= The Creation of the World and Other Business =

1972 play by Arthur Miller

The Creation of the World and Other Business is a play by Arthur Miller first performed in 1972.

==Summary==
The play is a parable that explores the theme of good-versus-evil by way of a comedic retelling of events in the Book of Genesis in the Bible. The first act is set in the Garden of Eden, where God creates Eve for Adam. God wants the couple to procreate, but doesn't know how to entice them into starting the process. Onto the scene comes Lucifer, who believes the existence of evil will make sex exciting, and he tempts the couple to eat the forbidden apple. God punishes Lucifer by tossing him into hell and punishes the couple by expelling them from paradise. In the second act, Eve gives birth to Cain. In the third act, Cain kills his brother Abel and is sent out as a wanderer.

==Productions==
Miller's first work since The Price five years earlier, Creation stumbled along during rehearsals. Original director Harold Clurman and most of the cast, including Barbara Harris, Susan Batson and Hal Holbrook, were replaced, and the playwright rewrote most of the material. After 21 previews, the Broadway production, directed by Gerald Freedman, opened on November 30, 1972, at the Shubert Theatre, where it ran for 20 performances. The cast included Stephen Elliott as God, Bob Dishy as Adam, Zoe Caldwell as Eve, George Grizzard as Lucifer, Barry Primus as Cain, and Mark Lamos as Abel.

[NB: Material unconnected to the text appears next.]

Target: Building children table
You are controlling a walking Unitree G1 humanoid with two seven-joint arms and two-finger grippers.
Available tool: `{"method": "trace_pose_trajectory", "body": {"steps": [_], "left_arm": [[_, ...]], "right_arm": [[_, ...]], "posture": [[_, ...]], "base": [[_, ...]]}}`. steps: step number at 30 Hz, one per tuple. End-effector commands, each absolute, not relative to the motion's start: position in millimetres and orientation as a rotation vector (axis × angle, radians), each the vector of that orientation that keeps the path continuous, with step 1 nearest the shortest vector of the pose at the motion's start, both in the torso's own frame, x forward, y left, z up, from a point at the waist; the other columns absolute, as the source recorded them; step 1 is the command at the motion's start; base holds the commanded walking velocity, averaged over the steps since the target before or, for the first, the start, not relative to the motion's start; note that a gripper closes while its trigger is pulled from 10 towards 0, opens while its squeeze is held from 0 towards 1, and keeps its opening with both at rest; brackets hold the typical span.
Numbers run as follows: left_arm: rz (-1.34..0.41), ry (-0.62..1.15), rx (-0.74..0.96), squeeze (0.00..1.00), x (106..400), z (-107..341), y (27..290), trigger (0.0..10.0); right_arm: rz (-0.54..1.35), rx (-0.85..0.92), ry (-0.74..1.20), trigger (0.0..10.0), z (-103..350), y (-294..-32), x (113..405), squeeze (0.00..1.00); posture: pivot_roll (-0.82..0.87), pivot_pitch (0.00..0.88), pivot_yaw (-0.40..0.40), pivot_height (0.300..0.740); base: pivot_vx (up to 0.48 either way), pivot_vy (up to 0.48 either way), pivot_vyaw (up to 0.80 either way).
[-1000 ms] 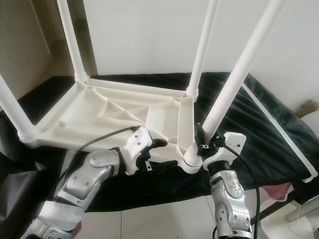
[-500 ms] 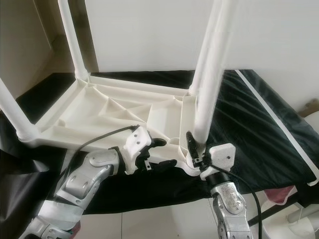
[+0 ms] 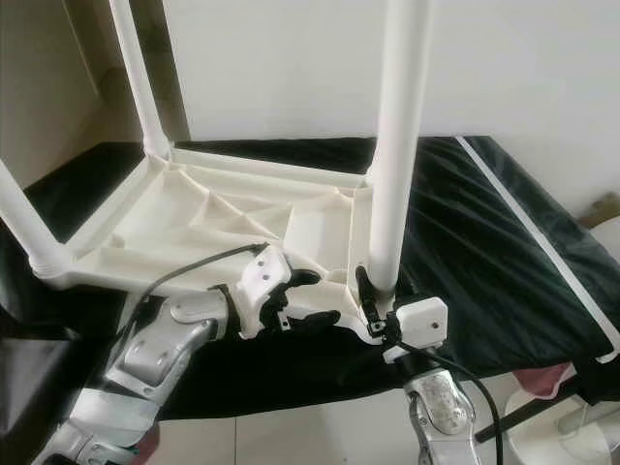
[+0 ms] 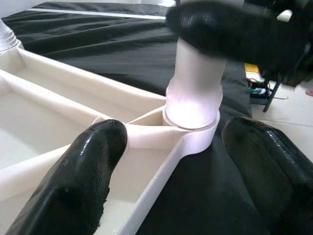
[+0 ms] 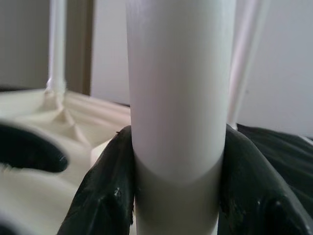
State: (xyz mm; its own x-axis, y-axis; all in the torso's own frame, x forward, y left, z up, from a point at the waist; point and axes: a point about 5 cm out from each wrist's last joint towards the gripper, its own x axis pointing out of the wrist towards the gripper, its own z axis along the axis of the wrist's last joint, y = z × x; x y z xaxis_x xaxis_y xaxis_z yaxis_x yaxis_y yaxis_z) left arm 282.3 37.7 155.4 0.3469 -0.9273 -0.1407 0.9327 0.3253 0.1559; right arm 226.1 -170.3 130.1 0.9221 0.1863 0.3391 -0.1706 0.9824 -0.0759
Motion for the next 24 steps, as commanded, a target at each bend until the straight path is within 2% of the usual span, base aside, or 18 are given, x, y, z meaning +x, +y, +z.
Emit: {"method": "trace_pose_trajectory", "body": {"steps": [1, 5, 16, 24], "left_arm": [[-1.206, 0.017, 0.225, 0.0, 283, 159, 38, 10.0], [-1.21, 0.018, 0.229, 0.0, 284, 160, 39, 10.0], [-1.221, 0.018, 0.237, 0.0, 285, 161, 39, 10.0], [-1.222, 0.02, 0.236, 0.0, 285, 161, 39, 10.0]], "right_arm": [[0.141, 0.024, -0.199, 10.0, 103, -176, 220, 0.0], [0.115, 0.079, -0.205, 10.0, 101, -176, 217, 0.0], [0.156, 0.007, -0.196, 10.0, 91, -175, 210, 0.0], [0.116, 0.0, -0.057, 10.0, 82, -180, 223, 0.0]], "posture": [[0.03, 0.0, -0.002, 0.74], [0.03, 0.0, 0.008, 0.74], [0.02, 0.0, 0.017, 0.74], [0.03, 0.0, 0.018, 0.74]], "base": [[0.0, 0.0, 0.0], [0.0, 0.0, 0.0], [0.0, 0.0, 0.0], [0.0, 0.0, 0.0]]}}
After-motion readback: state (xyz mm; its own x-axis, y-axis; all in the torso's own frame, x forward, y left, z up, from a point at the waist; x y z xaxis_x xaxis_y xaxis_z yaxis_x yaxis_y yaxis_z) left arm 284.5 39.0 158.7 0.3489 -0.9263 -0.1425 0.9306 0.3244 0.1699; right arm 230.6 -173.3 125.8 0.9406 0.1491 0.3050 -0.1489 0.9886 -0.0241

In 1973, Tangent Theatre, an amateur theatre company from Walsall, won the rights to perform the play at the Edinburgh Festival Fringe. It was a critical success and Don Nunes, the director accepted the award for best production that year from Esther Rantzen. Tangent Theatre grew out of the West Midlands College of Education Theatre Society and performed all over Britain and Europe between 1969 and 1974.

Miller reworked the play into a musical, Up From Paradise, which opened in 1974 at the University of Michigan in Ann Arbor.

In 2004, Citizens of the Universe's production of Creation of the World and Other Business was banned from playing at Greenville Technical College.

In 2014, the Theater Department at Orange Coast College put on a rock and roll jukebox musical version of the play.